# What to work on:
Write the data out again exactly, with no pictures.

--- Provided material ---

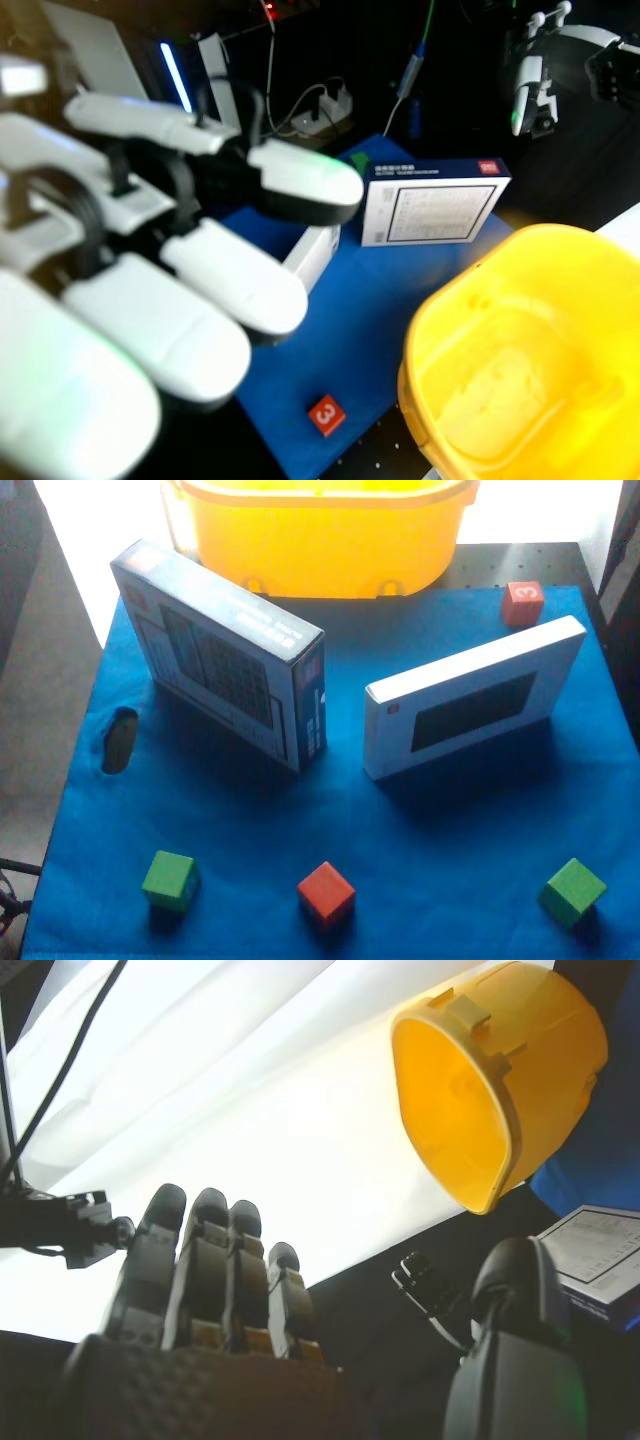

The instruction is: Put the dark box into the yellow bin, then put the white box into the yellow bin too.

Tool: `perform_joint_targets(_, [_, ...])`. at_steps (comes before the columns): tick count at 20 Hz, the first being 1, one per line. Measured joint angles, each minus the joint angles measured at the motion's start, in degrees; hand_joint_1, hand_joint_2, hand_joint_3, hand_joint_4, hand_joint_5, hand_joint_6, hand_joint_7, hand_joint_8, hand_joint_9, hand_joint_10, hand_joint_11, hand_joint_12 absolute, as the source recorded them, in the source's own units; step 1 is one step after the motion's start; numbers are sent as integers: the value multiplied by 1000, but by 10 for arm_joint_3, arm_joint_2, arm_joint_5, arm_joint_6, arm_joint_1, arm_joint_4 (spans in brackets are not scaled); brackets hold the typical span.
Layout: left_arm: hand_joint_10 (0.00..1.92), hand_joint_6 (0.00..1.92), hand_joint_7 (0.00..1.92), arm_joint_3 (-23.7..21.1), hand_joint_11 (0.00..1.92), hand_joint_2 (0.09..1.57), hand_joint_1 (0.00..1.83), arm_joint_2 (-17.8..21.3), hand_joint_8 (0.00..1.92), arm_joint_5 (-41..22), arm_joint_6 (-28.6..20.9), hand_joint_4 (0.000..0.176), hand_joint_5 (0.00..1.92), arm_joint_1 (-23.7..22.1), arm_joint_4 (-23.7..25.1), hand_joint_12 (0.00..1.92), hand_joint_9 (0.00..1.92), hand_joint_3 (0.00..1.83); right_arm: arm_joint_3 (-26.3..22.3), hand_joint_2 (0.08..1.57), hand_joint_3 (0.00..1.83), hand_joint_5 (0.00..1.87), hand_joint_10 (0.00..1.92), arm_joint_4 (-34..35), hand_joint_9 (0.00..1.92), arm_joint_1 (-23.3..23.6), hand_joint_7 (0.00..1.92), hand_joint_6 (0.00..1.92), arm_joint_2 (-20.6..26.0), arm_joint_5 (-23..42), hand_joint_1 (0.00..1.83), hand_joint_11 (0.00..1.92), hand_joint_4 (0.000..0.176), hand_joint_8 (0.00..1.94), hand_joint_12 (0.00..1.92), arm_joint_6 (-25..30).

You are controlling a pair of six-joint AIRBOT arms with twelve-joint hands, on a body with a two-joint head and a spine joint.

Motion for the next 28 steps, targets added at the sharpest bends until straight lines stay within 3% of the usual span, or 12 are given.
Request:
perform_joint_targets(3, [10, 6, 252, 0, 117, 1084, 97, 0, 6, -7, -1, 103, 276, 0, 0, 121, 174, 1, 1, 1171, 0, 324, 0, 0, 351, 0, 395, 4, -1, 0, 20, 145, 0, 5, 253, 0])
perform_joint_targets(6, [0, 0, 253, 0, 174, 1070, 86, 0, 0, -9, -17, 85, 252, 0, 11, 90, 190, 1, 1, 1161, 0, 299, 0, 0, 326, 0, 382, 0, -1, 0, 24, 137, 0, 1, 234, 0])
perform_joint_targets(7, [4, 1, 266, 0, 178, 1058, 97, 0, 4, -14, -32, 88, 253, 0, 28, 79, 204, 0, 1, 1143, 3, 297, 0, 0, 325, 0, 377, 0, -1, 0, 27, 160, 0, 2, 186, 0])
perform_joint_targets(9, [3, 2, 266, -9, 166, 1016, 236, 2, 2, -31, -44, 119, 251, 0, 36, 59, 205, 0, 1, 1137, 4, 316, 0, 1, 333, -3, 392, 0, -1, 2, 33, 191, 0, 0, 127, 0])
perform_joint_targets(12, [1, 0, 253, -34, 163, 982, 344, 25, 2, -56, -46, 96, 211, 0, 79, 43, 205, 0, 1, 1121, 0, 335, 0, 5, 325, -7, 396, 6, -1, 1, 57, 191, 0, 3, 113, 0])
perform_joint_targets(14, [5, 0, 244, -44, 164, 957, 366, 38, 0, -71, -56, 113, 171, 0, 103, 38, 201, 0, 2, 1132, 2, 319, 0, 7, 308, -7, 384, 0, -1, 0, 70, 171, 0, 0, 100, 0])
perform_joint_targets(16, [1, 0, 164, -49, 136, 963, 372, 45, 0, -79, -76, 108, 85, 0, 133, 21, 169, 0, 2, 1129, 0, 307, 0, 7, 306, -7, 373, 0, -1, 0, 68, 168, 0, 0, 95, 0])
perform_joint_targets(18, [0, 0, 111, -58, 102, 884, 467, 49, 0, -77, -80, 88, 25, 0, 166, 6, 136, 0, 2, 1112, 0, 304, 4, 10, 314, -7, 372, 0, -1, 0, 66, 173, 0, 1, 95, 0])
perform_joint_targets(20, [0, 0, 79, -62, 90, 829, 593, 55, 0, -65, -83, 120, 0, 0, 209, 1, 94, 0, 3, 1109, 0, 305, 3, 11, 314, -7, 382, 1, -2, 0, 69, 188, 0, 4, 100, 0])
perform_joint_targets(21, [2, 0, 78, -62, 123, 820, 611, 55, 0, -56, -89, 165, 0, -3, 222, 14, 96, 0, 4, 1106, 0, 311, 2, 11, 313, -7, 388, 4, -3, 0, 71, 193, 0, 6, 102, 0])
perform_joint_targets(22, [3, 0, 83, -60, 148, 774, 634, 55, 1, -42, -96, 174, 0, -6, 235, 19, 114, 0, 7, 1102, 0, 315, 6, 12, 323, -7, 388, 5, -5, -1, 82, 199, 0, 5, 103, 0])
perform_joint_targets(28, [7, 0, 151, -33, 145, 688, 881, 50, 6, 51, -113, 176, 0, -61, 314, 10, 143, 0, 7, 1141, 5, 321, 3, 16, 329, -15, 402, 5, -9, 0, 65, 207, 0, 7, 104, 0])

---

# Output:
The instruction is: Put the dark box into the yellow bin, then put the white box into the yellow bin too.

Tool: `perform_joint_targets(_, [_, ...])`. at_steps (comes before the columns): tick count at 20 Hz, the first being 1, one per line. Measured joint angles, each minus the joint angles measured at the motion's start, in degrees; hand_joint_1, hand_joint_2, hand_joint_3, hand_joint_4, hand_joint_5, hand_joint_6, hand_joint_7, hand_joint_8, hand_joint_9, hand_joint_10, hand_joint_11, hand_joint_12 absolute, as the source recorded them, in the source's own units; step 1 is one step after the motion's start; numbers are sent as integers: the value multiplied by 1000, but by 10 for arm_joint_3, arm_joint_2, arm_joint_5, arm_joint_6, arm_joint_1, arm_joint_4 (spans in brackets are not scaled); brackets hold the typical span.
Layout: left_arm: hand_joint_10 (0.00..1.92), hand_joint_6 (0.00..1.92), hand_joint_7 (0.00..1.92), arm_joint_3 (-23.7..21.1), hand_joint_11 (0.00..1.92), hand_joint_2 (0.09..1.57), hand_joint_1 (0.00..1.83), arm_joint_2 (-17.8..21.3), hand_joint_8 (0.00..1.92), arm_joint_5 (-41..22), arm_joint_6 (-28.6..20.9), hand_joint_4 (0.000..0.176), hand_joint_5 (0.00..1.92), arm_joint_1 (-23.7..22.1), arm_joint_4 (-23.7..25.1), hand_joint_12 (0.00..1.92), hand_joint_9 (0.00..1.92), hand_joint_3 (0.00..1.83); right_arm: arm_joint_3 (-26.3..22.3), hand_joint_2 (0.08..1.57), hand_joint_3 (0.00..1.83), hand_joint_5 (0.00..1.87), hand_joint_10 (0.00..1.92), arm_joint_4 (-34..35), hand_joint_9 (0.00..1.92), arm_joint_1 (-23.3..23.6), hand_joint_7 (0.00..1.92), hand_joint_6 (0.00..1.92), arm_joint_2 (-20.6..26.0), arm_joint_5 (-23..42), hand_joint_1 (0.00..1.83), hand_joint_11 (0.00..1.92), hand_joint_4 (0.000..0.176), hand_joint_8 (0.00..1.94), hand_joint_12 (0.00..1.92), arm_joint_6 (-25..30).

You are controlling a pair of six-joint AIRBOT arms with twelve-joint hands, on a body with a two-joint head and a spine joint.

Motion for the next 28 steps, targets added at the sharpest bends until straight lines stay within 3% of the usual span, or 12 are given.
Request:
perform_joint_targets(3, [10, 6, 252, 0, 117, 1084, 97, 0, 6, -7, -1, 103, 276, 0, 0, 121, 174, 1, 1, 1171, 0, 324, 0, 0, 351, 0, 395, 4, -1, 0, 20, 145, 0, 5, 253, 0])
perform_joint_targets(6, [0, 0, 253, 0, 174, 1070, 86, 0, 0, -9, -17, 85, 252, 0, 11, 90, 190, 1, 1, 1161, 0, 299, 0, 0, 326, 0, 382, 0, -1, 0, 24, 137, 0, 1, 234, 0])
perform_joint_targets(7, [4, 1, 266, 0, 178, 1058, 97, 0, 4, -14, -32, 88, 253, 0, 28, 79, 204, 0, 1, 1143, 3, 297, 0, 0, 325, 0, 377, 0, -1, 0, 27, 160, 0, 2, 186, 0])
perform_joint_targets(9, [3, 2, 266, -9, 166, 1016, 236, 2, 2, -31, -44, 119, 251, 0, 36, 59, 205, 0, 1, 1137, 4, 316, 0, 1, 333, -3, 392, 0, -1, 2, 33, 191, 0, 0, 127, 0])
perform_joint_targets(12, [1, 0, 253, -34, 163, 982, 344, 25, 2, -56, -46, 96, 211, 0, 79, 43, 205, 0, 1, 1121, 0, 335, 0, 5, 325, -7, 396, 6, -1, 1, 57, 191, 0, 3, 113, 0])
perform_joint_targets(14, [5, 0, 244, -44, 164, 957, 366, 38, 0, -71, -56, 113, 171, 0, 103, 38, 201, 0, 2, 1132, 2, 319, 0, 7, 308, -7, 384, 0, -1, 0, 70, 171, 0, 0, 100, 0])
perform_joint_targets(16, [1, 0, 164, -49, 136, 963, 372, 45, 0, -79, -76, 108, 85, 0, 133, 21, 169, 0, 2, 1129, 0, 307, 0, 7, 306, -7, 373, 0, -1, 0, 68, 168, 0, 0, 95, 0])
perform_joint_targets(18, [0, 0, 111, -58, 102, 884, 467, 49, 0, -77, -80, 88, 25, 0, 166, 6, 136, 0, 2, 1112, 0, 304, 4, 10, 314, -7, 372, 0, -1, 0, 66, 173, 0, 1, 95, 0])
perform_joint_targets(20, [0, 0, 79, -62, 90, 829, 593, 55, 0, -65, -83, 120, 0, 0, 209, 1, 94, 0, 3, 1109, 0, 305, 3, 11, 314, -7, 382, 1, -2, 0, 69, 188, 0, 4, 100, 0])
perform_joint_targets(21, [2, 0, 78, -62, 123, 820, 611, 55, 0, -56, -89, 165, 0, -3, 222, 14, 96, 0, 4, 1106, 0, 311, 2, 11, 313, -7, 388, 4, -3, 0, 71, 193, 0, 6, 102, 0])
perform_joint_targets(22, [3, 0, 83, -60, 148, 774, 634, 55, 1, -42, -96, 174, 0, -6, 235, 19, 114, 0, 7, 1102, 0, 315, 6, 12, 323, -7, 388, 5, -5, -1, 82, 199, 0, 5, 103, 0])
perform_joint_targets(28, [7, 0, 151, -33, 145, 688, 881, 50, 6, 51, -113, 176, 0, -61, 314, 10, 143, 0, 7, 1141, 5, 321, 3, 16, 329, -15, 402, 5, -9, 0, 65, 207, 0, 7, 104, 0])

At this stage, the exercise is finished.